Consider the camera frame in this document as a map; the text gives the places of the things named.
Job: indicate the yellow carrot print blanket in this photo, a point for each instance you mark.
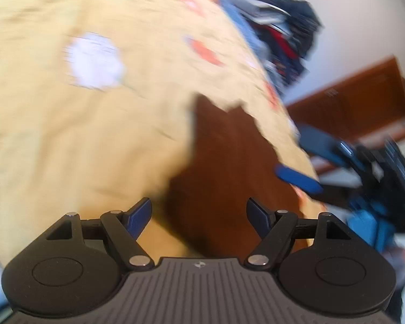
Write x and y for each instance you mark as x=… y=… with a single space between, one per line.
x=71 y=135

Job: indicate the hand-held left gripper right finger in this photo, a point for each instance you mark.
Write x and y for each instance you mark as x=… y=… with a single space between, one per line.
x=258 y=216

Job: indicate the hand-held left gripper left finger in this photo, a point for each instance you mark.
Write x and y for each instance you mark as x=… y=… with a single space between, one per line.
x=139 y=217

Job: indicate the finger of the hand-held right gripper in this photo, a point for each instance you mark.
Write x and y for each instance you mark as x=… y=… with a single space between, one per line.
x=319 y=143
x=298 y=179

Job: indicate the pile of mixed clothes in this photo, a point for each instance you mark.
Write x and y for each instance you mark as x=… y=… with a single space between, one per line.
x=276 y=30

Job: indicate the brown knit sweater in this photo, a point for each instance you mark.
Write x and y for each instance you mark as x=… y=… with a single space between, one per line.
x=229 y=175

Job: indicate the brown wooden door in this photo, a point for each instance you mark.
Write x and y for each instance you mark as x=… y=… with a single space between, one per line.
x=354 y=104

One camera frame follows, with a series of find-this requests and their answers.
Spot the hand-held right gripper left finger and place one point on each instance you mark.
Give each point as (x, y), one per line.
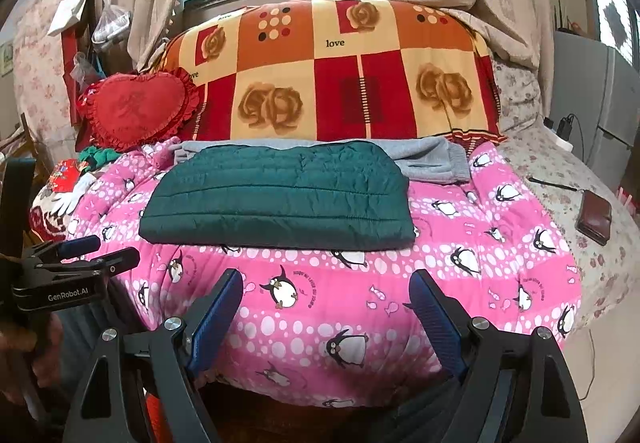
(215, 318)

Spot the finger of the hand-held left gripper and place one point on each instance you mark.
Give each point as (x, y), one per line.
(115, 260)
(75, 245)

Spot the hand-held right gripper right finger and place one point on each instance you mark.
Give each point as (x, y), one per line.
(435, 318)

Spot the green quilted jacket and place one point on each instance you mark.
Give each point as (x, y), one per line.
(280, 198)

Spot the person's left hand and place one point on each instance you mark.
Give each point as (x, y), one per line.
(47, 353)

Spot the red and white printed cloth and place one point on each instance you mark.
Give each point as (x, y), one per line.
(60, 183)

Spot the pink penguin blanket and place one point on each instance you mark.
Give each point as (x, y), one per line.
(350, 298)

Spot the green knit cloth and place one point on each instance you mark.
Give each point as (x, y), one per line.
(97, 155)

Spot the red heart pillow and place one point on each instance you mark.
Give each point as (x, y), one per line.
(135, 108)

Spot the grey sweatpants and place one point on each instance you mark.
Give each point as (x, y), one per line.
(430, 158)

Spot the black pen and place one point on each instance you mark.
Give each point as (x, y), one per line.
(555, 184)

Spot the red hanging bag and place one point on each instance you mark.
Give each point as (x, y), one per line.
(69, 63)

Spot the brown leather wallet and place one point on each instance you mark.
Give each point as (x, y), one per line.
(594, 218)

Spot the floral bed sheet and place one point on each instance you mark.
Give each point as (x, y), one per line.
(550, 163)

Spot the white power strip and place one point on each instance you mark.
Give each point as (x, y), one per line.
(562, 143)

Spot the clear plastic bag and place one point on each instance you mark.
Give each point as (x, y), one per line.
(111, 20)

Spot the white paper bag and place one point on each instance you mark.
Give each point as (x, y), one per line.
(70, 10)

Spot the rose print checked blanket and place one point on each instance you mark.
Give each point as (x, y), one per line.
(325, 88)

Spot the grey refrigerator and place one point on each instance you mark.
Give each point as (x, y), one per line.
(595, 93)

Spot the black router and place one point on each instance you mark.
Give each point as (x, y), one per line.
(567, 20)

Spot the floral wall cloth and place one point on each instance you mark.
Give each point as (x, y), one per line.
(35, 73)

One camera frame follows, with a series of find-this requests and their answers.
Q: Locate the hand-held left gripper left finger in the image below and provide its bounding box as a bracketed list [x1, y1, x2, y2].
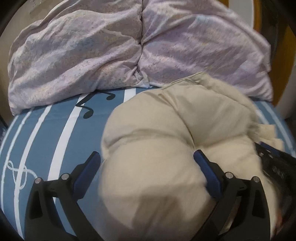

------

* THE PROBLEM
Going through the entries, return every line holding the word "floral".

* RESULT OF THE EXERCISE
Spot the floral bed sheet and place one point on each instance you mark.
Spot the floral wall cloth and place one point on each instance you mark.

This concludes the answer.